Re: [PATCH v2 00/10] Collection of DOE material

[Dan Williams]

Lukas Wunner wrote:
> On Mon, Jan 23, 2023 at 04:30:53PM -0600, Bjorn Helgaas wrote:
> > On Mon, Jan 23, 2023 at 11:10:00AM +0100, Lukas Wunner wrote:
> > > Collection of DOE material, v2:
> > 
> > Do you envision getting acks from the CXL folks and
> > merging via the PCI tree, or the reverse?
> 
> I do not have a strong preference myself.
> 
> I've just submitted v3 and based that on pci/next.
> 
> The patches apply equally well to cxl/next, save for a trivial conflict
> in patch [13/16] due to a context change in drivers/cxl/cxlmem.h.

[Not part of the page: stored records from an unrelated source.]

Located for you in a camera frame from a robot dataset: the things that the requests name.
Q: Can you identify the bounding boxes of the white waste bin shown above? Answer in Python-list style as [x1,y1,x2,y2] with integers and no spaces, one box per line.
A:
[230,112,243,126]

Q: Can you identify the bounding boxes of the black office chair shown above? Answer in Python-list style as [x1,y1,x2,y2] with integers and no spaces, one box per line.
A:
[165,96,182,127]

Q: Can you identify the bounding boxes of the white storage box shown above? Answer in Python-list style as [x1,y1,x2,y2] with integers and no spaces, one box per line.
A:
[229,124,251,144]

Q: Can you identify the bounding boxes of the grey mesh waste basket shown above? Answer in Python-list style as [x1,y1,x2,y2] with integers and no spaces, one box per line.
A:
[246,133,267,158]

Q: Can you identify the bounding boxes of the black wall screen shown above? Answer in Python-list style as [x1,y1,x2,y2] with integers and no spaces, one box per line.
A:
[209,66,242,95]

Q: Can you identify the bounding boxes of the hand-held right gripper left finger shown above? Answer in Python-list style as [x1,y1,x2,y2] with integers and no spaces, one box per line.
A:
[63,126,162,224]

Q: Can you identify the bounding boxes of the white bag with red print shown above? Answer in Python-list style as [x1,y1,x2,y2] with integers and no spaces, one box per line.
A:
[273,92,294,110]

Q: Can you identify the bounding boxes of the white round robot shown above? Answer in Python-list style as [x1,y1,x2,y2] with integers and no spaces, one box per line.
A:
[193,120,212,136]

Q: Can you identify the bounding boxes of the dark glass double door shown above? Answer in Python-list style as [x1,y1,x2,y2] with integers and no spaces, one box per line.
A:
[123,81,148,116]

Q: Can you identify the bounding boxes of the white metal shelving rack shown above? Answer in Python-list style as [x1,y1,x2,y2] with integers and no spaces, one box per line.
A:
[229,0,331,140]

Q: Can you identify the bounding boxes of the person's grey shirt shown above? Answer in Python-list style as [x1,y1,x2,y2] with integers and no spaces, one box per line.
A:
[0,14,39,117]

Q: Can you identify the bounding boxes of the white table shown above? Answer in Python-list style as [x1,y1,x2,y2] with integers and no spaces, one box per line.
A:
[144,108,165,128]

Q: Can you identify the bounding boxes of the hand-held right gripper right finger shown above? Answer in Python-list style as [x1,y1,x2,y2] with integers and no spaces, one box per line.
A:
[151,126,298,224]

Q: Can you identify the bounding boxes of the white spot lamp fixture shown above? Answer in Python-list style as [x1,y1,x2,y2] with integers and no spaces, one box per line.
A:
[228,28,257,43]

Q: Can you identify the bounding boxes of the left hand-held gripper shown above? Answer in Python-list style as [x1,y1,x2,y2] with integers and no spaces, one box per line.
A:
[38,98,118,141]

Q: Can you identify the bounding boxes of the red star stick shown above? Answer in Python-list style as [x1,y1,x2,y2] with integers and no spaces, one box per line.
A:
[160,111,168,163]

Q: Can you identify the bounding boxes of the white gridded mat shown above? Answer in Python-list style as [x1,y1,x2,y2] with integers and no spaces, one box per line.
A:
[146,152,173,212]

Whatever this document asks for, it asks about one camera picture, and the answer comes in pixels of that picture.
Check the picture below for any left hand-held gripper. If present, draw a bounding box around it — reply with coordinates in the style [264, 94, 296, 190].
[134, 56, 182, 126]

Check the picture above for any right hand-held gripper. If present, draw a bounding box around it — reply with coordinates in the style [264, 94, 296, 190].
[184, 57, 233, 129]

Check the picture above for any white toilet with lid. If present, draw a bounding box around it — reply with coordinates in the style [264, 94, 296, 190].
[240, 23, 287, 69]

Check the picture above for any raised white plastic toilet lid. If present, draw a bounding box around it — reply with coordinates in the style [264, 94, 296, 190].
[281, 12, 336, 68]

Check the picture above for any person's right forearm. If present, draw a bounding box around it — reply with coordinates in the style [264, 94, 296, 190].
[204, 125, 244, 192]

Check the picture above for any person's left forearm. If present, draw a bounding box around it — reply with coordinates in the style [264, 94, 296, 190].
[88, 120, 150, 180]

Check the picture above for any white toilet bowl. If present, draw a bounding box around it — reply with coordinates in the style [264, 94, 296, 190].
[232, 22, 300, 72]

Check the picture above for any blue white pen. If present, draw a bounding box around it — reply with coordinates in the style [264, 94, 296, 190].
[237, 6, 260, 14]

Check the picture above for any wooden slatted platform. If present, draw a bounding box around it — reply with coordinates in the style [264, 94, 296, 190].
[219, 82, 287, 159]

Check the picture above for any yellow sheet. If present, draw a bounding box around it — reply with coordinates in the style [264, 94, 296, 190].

> (I'm removing "struct xarray doe_mbs" and an adjacent new line was
> added in cxl/next for "struct cxl_event_state event".)
> 
> I recognize that it might be too late to squeeze the full series into 6.3.

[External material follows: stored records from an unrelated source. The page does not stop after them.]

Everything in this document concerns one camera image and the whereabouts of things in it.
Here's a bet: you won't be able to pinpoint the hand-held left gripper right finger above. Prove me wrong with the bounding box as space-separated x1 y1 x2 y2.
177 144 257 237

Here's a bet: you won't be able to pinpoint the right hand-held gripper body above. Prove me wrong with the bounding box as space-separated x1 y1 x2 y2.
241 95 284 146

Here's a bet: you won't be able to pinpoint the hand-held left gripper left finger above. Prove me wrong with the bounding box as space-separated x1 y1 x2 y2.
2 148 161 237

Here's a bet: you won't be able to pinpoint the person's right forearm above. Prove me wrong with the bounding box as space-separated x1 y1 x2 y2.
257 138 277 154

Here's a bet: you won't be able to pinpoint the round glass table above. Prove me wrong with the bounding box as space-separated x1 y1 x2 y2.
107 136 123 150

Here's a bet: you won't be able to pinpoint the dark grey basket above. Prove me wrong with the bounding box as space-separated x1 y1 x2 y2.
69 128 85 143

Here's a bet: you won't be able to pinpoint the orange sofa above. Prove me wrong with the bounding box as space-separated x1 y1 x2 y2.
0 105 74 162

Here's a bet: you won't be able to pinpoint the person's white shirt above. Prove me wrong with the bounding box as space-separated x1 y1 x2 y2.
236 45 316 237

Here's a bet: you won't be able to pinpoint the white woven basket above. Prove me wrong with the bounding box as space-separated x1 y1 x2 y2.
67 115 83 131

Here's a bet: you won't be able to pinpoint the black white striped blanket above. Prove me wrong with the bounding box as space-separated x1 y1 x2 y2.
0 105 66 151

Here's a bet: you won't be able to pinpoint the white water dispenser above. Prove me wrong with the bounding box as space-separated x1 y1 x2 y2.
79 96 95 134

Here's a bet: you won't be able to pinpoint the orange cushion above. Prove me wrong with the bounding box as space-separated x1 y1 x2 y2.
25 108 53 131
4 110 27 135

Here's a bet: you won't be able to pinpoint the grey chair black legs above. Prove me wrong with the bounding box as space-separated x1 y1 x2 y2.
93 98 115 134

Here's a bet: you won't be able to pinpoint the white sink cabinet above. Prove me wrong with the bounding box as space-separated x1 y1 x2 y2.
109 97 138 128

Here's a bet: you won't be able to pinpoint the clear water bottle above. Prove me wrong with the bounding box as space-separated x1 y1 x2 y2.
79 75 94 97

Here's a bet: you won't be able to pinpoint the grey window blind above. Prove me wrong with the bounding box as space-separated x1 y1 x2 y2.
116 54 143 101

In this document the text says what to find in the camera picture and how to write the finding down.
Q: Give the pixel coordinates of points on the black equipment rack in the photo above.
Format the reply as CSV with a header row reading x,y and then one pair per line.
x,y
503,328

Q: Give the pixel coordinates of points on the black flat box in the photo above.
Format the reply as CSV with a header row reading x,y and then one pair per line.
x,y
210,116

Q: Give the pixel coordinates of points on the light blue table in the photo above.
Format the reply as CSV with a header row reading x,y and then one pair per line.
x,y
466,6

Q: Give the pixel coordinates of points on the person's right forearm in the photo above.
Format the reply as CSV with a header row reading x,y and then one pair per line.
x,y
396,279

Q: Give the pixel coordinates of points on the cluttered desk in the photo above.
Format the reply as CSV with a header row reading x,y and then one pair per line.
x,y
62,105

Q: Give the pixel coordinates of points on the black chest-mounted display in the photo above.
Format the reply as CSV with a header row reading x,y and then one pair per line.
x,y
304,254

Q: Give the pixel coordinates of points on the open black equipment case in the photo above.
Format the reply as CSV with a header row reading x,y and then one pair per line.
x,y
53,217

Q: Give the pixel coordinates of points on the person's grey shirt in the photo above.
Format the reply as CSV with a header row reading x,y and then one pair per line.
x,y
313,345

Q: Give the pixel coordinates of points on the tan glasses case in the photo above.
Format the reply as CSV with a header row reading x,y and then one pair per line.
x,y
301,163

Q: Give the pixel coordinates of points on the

> However, the first 6 patches are fixes tagged for stable, so at least
> those should still be fine for 6.3.
> 
> I believe Dave Jiang is basing his in-kernel CDAT parsing on this series,
> hence needs it merged during the next cycle.  So if you do not want to
> apply the full series for 6.3, then the last 10 patches should probably
> be picked up by Dan for 6.4 early during the next cycle in support of
> Dave.
> 
> All of those ruminations are moot of couse if there are objections
> requiring another respin.
> 
> Dan, what do you think?

I am ok for this to go through PCI. I will go review v3.